Food and drink giants, like Unilever and Diageo, do not only sell their products in Europe and the US, they are expanding into emerging markets, which are proving particularly lucrative for drink manufacturers. “I think of Diageo as a sleeping giant,” says Buzaré. “It has not grown in line with the industry - it had too many brands. But they’ve now streamlined their product lines in the emerging markets and we’re just beginning to see the benefits of this strategy.”
It is not only Diageo that is benefiting from the increasing wealth of the emerging market consumer - luxury goods companies are too.
Traditionally, the performance of these companies, which are often referred to as either discretionary or cyclical consumer stocks, was strongly yoked to that of the economy: few regard a new handbag or party shoes as a necessity. But this economic crisis has been different for the likes of Prada and Hermes. The US and Europe may be experiencing an economic downturn but the emerging markets are not, and luxury goods manufacturers are reaping the benefits of the love affair between the Chinese consumer and western high-end brands. During the last recession, sales to emerging markets contributed only 25% to revenues. The contribution has grown strongly since then and shows little signs of slowing.
Anne Le Borgne, manager of Amundi Funds Equity Global Luxury & Lifestyle, says: “Sales to Chinese consumers will contribute 40% to sales for luxury good companies by 2015.”
Jack Neele, fund manager of Robeco Global Consumer Trends Equities, says: “The Chinese are the key consumer of ultra-high end goods. They place so much value on western goods that they are prepared to pay a premium for a BMW that is made in Germany rather than exactly the same car made in China.”
As well as having the disposable income to spend on handbags and sunglasses, Chinese consumers are spending money on trips abroad. In 2010, the flow of tourists from emerging markets grew 8% compared with 5% for developed countries, according to the World Trade Organisation (WTO). And when Chinese tourists visit Via Condotti in Rome, they make sure they drop in at Prada to buy the latest handbag.

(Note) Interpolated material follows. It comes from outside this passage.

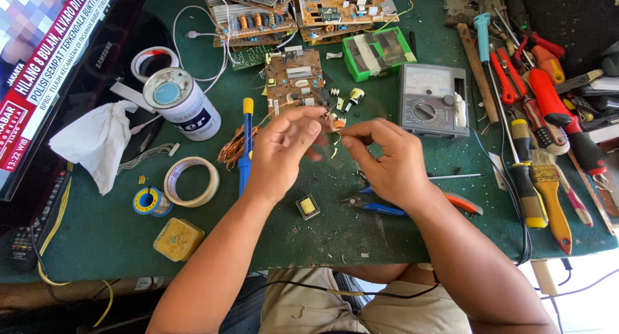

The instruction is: The person winds a thin copper wire around a small cylindrical core held in their hands. They repeatedly wrap the wire around the core, occasionally pausing to adjust the tension or position of the coil.

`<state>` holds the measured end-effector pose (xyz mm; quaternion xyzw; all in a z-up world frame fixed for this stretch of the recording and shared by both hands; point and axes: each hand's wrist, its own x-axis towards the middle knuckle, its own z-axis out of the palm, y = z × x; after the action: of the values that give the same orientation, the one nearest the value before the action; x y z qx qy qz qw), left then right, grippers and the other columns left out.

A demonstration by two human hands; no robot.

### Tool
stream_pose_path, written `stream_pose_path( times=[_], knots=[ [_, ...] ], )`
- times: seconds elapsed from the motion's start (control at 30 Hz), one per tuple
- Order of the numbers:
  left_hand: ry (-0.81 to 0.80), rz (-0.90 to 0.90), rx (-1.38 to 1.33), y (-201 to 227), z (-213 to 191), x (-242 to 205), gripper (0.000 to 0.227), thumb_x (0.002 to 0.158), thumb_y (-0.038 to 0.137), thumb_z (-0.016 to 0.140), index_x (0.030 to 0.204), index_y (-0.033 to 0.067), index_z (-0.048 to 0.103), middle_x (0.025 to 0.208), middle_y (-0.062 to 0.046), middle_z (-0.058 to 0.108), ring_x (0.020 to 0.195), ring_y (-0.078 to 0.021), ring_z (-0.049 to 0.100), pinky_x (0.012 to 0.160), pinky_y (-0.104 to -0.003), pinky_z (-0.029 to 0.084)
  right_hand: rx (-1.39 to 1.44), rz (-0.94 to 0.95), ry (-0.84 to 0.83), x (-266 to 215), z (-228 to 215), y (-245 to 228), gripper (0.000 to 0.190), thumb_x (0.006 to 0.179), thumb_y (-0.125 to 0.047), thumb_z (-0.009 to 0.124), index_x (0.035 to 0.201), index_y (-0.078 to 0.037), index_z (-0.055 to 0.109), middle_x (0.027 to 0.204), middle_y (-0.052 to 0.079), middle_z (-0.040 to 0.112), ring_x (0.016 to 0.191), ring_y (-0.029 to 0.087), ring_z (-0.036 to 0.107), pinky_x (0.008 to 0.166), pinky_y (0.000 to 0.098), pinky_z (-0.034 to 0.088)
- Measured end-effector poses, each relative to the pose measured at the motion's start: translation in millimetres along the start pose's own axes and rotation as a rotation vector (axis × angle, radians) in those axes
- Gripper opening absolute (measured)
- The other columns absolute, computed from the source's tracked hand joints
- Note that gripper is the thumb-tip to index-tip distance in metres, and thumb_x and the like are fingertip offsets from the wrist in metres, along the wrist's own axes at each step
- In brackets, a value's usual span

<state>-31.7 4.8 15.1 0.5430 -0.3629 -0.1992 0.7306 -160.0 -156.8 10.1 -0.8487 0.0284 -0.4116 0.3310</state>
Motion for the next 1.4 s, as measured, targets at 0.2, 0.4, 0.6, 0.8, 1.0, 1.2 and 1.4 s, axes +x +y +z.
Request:
stream_pose_path(
  times=[0.2, 0.4, 0.6, 0.8, 1.0, 1.2, 1.4],
  knots=[
    [-0.206, 0.377, 0.087, 9.9, -6.6, -15.6, 0.023, 0.101, 0.013, 0.071, 0.118, -0.001, 0.076, 0.056, -0.007, 0.068, 0.041, -0.0142, 0.059, 0.041, -0.024, 0.049, -0.32, -0.344, 0.077, 4.0, -7.9, 22.8, 0.007, 0.102, -0.013, 0.077, 0.106, -0.014, 0.083, 0.094, 0.004, 0.075, 0.088, 0.031, 0.071, 0.085, 0.0378, 0.06],
    [-0.237, 0.756, 0.12, 12.7, -1.8, -9.1, 0.049, 0.107, 0.026, 0.055, 0.149, 0.0005, 0.054, 0.143, -0.028, 0.065, 0.138, -0.0414, 0.062, 0.124, -0.056, 0.047, -0.353, -0.61, 0.112, 16.8, -13.2, 5.1, 0.014, 0.104, -0.002, 0.07, 0.098, -0.008, 0.082, 0.088, 0.008, 0.071, 0.074, 0.025, 0.07, 0.096, 0.0454, 0.059],
    [-0.092, 0.612, 0.696, -4.4, -9.5, 1.6, 0.032, 0.105, 0.013, 0.07, 0.137, 0.0065, 0.071, 0.127, -0.013, 0.077, 0.118, -0.0308, 0.075, 0.109, -0.046, 0.058, -0.326, -0.592, 0.09, 13.5, -11.9, -1.3, 0.011, 0.103, -0.001, 0.074, 0.099, -0.006, 0.083, 0.091, 0.008, 0.073, 0.075, 0.024, 0.072, 0.094, 0.0441, 0.062],
    [-0.058, 0.211, 0.288, -8.0, -2.2, -3.5, 0.024, 0.095, 0.016, 0.085, 0.117, 0.0083, 0.08, 0.09, -0.009, 0.081, 0.053, -0.0027, 0.045, 0.05, -0.021, 0.041, -0.273, -0.476, 0.145, 4.3, -6.3, 11.7, 0.007, 0.098, -0.002, 0.081, 0.103, -0.007, 0.084, 0.087, 0.008, 0.071, 0.076, 0.028, 0.071, 0.082, 0.0421, 0.065],
    [0.019, 0.093, 0.084, -17.0, 1.2, -4.5, 0.03, 0.088, 0.01, 0.091, 0.116, 0.0068, 0.082, 0.069, -0.004, 0.068, 0.06, -0.0023, 0.046, 0.055, -0.019, 0.042, -0.118, -0.327, 0.109, 8.4, -7.7, -4.8, 0.01, 0.094, 0.0, 0.085, 0.102, -0.006, 0.083, 0.087, 0.008, 0.075, 0.081, 0.033, 0.076, 0.084, 0.0465, 0.066],
    [0.005, 0.084, 0.022, -26.6, 4.4, -2.8, 0.038, 0.086, 0.012, 0.093, 0.121, 0.0051, 0.078, 0.099, -0.012, 0.081, 0.065, -0.0009, 0.048, 0.057, -0.018, 0.041, -0.103, -0.319, 0.12, 3.3, -3.4, 2.9, 0.008, 0.094, -0.003, 0.084, 0.1, -0.006, 0.082, 0.082, 0.008, 0.073, 0.082, 0.036, 0.074, 0.091, 0.0494, 0.064],
    [-0.004, 0.117, 0.087, -15.3, 8.3, -5.9, 0.054, 0.087, 0.012, 0.092, 0.135, 0.0048, 0.068, 0.104, -0.013, 0.082, 0.064, -0.0016, 0.045, 0.059, -0.018, 0.04, -0.079, -0.339, 0.108, 1.5, -2.5, 3.8, 0.008, 0.094, 0.0, 0.082, 0.097, -0.007, 0.081, 0.077, 0.007, 0.07, 0.074, 0.032, 0.071, 0.093, 0.0477, 0.064]
  ],
)
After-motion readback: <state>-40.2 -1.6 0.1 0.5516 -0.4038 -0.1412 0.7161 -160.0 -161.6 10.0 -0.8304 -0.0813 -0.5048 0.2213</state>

Le Borgne says: “There is a slowdown in local [European] consumption but that is being more than compensated for by the strong spending of Chinese consumers. Luxury brands do not disclose the proportion of sales made in Europe by Chinese consumers, but they estimate that 50% of sales are made by tourists.”
The luxury companies have strong balance sheets with either low levels of debt or considerable cash, which is enabling them to continue opening stores in emerging markets, further fueling organic sales growth. Tough overseas sales comparables - sales in Asia-Pacific this year grew by around 30% - will also contribute to lower sales growth in 2012, and some investors fear that these stocks are too dependent on the continued financial health of the Chinese consumer and cannot be immune from the downturn in the developed economies.
But Le Borgne says that the luxury goods companies are expanding into other currently underpenetrated emerging markets. A recent report by the WTO said they expect the spending growth of the BRICs and Asia to rise by 12% per annum between 2011 and 2020. Sales of luxury goods in Russia, the Middle East, India and Latin America will fuel the medium to long-term growth of the luxury sector, says Le Borgne.
All of this positive news is factored into the share prices of these companies: but while they are trading at a significant premium to the market, the current valuation at 16-times next year’s earnings is below the historic valuation of 21-times.
“I think that this sector will manage to maintain its premium to the market,” says Le Borgne. “Share prices could well appreciate further if we get some re-assurance from the companies early next year that they can continue to grow earnings at a double-digit rate despite the slowdown in the European economy.”
The business fundamentals for both the consumer staples and cyclicals still appear to be sound. Investors must ask themselves if they think that the good news is factored into those companies’ share prices or if a higher premium could be achieved.